Two Columbia Law School students focusing on distinct areas of public service will soon embark on legal careers serving their local and international communities.
After graduating this May, Yasmin Dagne and José Miranda will participate in the Leonard H. Sandler Fellowship at the Humans Rights Watch (HRW) and the Immigrant Justice Corps Fellowship at Catholic Migration Services, respectively. Both students are among a group of seven Columbia law students selected for prestigious public law fellowships.
“If it’s just one person that you can help out, then I think that that is a great and universal service,” said Dagne. “I don’t think you can measure public service by number of people helped or amount of money given, but I think it’s sort of an ethos that instructs your work and how you think about your work.”
Dagne will be investigating human rights abuses in her year-long fellowship at HRW. Her work will build on the knowledge she gleaned from her constitutional, administrative and immigration law courses, internships with the NAACP Legal Defense and Educational Fund and U.S. District Court and her experience working at the Human Rights Clinic at Columbia.
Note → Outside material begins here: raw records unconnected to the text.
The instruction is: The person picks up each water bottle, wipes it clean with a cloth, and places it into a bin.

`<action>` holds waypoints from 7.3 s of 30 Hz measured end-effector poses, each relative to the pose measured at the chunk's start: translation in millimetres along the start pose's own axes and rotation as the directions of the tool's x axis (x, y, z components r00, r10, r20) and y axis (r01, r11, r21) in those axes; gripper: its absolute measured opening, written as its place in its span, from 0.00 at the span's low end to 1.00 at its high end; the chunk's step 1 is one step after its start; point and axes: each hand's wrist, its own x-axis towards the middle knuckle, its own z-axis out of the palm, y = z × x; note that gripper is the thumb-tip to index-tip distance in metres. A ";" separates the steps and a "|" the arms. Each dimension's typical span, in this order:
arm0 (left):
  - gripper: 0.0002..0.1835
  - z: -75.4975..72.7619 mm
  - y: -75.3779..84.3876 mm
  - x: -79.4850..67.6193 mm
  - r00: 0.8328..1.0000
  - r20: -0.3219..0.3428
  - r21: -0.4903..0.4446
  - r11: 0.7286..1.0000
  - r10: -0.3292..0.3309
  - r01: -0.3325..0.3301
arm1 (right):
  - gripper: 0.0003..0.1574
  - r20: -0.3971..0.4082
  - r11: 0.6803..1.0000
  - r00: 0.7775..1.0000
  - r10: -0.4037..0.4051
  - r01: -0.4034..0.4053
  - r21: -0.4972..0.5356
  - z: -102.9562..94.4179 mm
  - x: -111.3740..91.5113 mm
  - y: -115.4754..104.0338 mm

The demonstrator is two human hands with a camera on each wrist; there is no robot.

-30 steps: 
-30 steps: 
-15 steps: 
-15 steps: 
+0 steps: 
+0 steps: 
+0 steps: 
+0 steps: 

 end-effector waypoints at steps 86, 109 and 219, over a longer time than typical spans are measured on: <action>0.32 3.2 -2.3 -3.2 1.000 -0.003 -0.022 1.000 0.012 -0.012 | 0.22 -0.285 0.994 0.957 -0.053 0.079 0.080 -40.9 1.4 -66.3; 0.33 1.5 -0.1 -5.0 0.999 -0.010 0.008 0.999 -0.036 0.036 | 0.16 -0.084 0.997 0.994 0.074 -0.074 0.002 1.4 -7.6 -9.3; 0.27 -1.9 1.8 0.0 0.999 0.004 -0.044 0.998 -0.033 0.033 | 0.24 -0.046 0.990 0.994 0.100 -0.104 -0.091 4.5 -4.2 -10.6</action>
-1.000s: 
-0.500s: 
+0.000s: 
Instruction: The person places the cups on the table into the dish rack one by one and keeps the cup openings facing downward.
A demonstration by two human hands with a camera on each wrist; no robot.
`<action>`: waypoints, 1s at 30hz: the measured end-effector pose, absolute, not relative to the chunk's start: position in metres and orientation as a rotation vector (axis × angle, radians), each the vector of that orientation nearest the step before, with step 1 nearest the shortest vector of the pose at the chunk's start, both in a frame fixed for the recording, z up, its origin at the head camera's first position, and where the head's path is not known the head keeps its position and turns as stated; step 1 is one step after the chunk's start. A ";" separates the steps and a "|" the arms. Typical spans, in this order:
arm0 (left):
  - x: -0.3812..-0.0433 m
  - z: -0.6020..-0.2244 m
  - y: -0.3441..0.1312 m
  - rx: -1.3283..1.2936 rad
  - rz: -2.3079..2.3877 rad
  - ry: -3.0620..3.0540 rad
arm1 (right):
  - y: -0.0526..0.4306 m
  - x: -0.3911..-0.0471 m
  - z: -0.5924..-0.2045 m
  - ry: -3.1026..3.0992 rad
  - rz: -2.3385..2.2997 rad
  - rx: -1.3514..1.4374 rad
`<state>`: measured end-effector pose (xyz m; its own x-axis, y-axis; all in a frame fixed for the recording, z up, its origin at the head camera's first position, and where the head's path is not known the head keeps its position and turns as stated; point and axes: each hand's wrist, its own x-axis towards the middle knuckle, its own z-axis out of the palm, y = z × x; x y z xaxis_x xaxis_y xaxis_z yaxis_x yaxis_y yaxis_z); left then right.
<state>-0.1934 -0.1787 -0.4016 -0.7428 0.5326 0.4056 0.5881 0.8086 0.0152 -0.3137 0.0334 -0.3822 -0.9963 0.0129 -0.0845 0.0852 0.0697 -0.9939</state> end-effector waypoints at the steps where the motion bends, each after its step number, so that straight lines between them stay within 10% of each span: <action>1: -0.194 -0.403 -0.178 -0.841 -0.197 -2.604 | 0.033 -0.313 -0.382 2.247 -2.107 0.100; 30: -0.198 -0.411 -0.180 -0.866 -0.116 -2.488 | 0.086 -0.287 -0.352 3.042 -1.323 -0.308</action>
The experience working in the clinic “had a great impact on my outlook on the human rights community,” she said. It exposed her to a number of advocates who demonstrated innovative ways to address and conduct the “grunt work” – interviews, translations, field research – of being a human rights lawyer and supporter. “It was a great marriage of both the theory and actual practice.”
Throughout her public service work, Dagne has taken seriously the gravity of the role she will assume as a human rights lawyer.
“Anyone who works in these areas, you have to recognize that the job that you have is because there is a grave injustice somewhere in the world” or “literally streets away from us,” Dagne said.